#### [PROBLEM STATEMENT]
What is the number of lines below that hold "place"? Answer with that number only.
◆ ◆ ◆ ◆
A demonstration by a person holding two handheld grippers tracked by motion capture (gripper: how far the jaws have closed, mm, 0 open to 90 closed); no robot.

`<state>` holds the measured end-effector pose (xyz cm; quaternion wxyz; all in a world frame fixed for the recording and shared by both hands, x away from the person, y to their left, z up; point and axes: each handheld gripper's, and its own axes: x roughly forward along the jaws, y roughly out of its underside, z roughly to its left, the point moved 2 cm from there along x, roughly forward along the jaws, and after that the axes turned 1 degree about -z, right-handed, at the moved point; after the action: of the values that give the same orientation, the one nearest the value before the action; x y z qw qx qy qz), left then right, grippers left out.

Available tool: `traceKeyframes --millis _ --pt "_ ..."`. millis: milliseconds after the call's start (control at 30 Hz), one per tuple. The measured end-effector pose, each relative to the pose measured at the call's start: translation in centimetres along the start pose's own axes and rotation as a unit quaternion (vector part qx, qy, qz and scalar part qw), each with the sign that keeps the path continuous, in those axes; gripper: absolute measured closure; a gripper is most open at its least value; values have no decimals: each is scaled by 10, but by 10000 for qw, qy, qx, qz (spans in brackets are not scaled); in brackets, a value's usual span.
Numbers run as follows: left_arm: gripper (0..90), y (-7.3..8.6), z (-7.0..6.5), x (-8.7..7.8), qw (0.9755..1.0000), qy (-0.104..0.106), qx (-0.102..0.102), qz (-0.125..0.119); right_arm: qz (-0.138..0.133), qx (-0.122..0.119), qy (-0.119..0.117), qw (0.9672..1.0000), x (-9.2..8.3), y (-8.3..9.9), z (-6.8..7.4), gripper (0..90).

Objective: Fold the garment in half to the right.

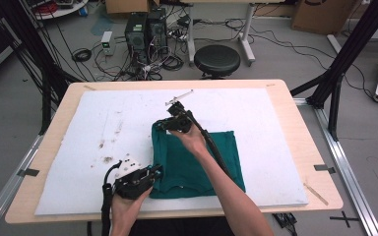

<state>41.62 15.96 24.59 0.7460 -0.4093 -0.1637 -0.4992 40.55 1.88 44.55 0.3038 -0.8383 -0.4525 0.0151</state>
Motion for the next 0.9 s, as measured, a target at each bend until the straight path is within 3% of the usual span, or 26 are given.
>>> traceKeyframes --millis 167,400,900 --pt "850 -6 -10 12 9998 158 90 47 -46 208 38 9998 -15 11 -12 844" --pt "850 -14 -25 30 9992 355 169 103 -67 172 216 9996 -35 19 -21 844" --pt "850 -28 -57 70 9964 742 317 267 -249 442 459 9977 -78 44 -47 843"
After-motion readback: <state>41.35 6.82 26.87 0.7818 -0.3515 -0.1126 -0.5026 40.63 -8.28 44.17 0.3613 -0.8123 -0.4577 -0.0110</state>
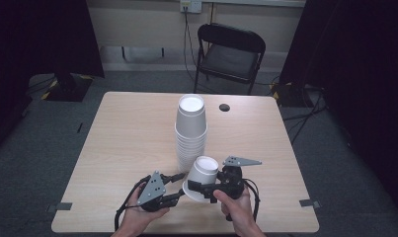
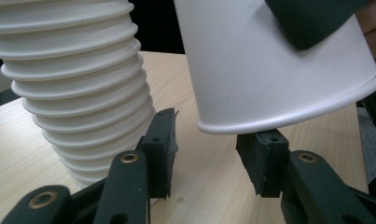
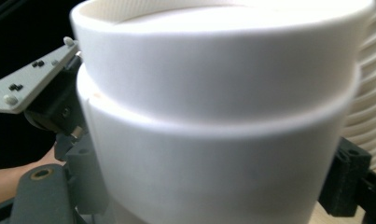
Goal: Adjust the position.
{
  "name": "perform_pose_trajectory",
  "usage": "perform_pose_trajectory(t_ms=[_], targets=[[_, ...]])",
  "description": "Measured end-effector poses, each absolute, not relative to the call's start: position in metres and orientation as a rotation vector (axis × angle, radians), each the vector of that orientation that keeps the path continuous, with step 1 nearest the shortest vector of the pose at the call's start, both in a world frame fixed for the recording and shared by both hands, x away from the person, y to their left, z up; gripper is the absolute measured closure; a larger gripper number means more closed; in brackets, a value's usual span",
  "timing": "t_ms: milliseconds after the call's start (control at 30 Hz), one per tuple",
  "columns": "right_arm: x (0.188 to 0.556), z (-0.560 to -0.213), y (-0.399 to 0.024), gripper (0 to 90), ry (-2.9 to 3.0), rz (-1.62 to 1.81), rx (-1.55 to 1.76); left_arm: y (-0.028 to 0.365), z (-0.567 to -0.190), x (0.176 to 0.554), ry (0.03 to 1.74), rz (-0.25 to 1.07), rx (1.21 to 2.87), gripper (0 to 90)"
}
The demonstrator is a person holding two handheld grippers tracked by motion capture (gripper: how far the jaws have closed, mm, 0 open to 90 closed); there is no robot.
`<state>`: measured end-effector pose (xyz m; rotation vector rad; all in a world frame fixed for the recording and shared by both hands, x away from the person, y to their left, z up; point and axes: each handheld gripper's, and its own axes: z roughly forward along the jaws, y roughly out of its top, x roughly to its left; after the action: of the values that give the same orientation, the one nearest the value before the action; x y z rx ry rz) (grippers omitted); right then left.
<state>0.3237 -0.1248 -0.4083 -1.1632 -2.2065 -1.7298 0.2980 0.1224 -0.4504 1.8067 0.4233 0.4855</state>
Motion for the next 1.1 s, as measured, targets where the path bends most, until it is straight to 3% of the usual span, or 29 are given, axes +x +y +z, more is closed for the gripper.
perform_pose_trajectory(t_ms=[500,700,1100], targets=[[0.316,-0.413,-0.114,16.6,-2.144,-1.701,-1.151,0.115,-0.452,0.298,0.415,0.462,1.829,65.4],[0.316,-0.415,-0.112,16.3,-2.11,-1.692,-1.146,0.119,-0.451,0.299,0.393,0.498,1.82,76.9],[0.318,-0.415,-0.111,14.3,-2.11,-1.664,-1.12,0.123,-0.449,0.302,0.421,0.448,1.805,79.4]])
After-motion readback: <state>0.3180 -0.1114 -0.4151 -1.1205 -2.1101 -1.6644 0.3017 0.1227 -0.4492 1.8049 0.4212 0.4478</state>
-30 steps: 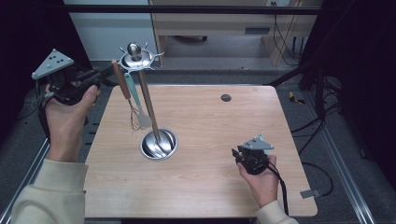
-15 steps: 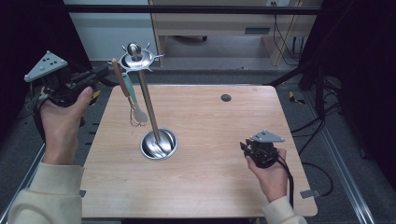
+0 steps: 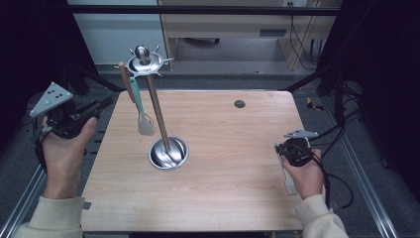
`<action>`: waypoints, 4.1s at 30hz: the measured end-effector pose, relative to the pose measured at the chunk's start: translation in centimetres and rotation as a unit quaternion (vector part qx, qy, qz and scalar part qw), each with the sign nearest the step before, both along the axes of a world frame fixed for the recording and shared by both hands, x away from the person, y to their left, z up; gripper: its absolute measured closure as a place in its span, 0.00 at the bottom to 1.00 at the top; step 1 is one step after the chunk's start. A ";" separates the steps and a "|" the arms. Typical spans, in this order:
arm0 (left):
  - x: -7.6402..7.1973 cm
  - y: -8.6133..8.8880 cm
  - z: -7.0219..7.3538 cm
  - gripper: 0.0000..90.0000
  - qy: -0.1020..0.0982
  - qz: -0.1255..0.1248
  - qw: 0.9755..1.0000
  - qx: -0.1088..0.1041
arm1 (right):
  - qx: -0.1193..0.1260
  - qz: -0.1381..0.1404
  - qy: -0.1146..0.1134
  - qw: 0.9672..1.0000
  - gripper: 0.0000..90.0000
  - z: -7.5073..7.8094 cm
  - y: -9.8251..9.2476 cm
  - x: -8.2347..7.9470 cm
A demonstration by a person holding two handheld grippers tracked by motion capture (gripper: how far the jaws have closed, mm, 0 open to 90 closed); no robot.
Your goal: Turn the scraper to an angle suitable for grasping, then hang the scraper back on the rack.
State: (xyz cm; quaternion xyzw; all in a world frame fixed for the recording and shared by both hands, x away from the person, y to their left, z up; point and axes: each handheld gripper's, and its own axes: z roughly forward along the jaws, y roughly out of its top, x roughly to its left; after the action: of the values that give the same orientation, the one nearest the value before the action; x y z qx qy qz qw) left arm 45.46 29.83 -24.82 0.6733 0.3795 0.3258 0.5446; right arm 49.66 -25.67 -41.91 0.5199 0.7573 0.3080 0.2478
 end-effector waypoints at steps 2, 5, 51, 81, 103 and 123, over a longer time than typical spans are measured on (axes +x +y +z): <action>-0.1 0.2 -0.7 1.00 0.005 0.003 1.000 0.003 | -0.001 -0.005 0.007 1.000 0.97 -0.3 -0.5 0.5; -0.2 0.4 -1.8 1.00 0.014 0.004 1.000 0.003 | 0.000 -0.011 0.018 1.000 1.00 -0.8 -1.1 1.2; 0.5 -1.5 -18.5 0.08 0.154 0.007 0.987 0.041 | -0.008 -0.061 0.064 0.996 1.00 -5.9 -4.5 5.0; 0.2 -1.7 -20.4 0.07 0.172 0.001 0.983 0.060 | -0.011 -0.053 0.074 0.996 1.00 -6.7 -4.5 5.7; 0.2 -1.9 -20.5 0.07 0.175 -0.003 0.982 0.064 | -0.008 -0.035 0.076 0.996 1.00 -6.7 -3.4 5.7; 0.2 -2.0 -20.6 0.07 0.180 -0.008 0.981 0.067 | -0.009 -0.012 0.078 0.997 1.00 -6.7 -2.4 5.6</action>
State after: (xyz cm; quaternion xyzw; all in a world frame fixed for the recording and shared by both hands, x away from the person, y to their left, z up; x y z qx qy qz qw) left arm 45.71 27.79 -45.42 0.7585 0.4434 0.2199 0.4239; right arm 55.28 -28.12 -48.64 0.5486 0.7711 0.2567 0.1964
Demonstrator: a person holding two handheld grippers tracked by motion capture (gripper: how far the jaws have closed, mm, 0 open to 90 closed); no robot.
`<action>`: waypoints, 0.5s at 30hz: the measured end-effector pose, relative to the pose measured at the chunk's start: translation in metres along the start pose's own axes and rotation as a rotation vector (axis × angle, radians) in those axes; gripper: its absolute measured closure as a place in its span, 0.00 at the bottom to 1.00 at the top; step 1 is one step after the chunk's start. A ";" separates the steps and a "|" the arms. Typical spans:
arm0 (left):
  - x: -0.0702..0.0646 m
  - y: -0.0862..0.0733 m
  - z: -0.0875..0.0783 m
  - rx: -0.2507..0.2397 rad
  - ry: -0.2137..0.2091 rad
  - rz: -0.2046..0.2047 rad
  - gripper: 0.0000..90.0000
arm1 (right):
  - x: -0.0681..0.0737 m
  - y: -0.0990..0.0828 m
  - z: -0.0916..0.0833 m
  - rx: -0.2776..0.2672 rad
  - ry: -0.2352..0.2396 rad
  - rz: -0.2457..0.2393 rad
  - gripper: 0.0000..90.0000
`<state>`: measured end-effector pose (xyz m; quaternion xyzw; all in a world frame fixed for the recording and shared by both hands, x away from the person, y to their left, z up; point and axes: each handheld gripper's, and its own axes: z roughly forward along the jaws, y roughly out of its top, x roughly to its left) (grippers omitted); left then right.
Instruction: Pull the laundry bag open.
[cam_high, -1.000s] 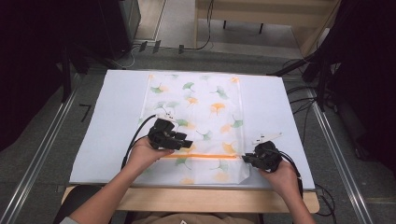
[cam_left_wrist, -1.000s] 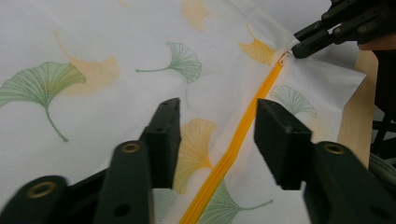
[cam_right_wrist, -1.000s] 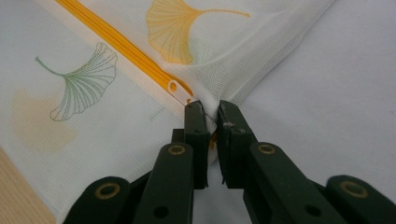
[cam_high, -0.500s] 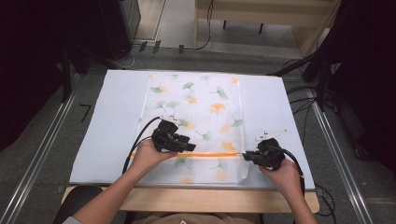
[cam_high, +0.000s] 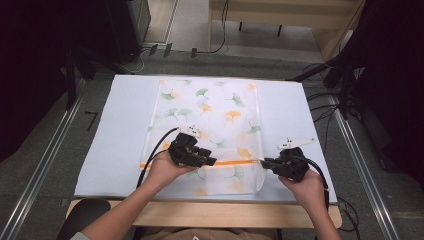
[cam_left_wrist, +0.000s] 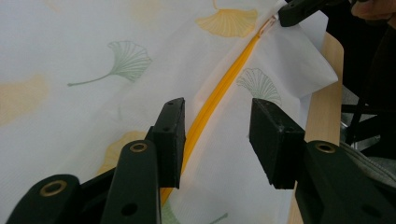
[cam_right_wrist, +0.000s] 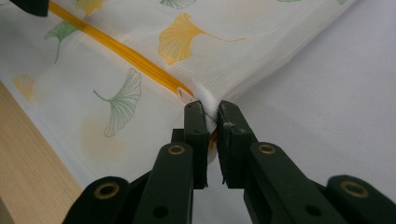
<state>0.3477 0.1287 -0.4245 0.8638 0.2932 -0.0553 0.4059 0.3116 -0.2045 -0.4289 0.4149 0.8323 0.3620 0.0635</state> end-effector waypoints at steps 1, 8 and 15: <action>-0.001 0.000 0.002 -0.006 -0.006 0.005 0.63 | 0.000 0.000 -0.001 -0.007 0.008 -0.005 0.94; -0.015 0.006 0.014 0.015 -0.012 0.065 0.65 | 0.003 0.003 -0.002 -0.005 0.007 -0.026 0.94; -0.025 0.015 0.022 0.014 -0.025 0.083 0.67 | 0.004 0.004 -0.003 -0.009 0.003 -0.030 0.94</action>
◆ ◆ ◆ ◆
#### [EXERCISE OUTPUT]
2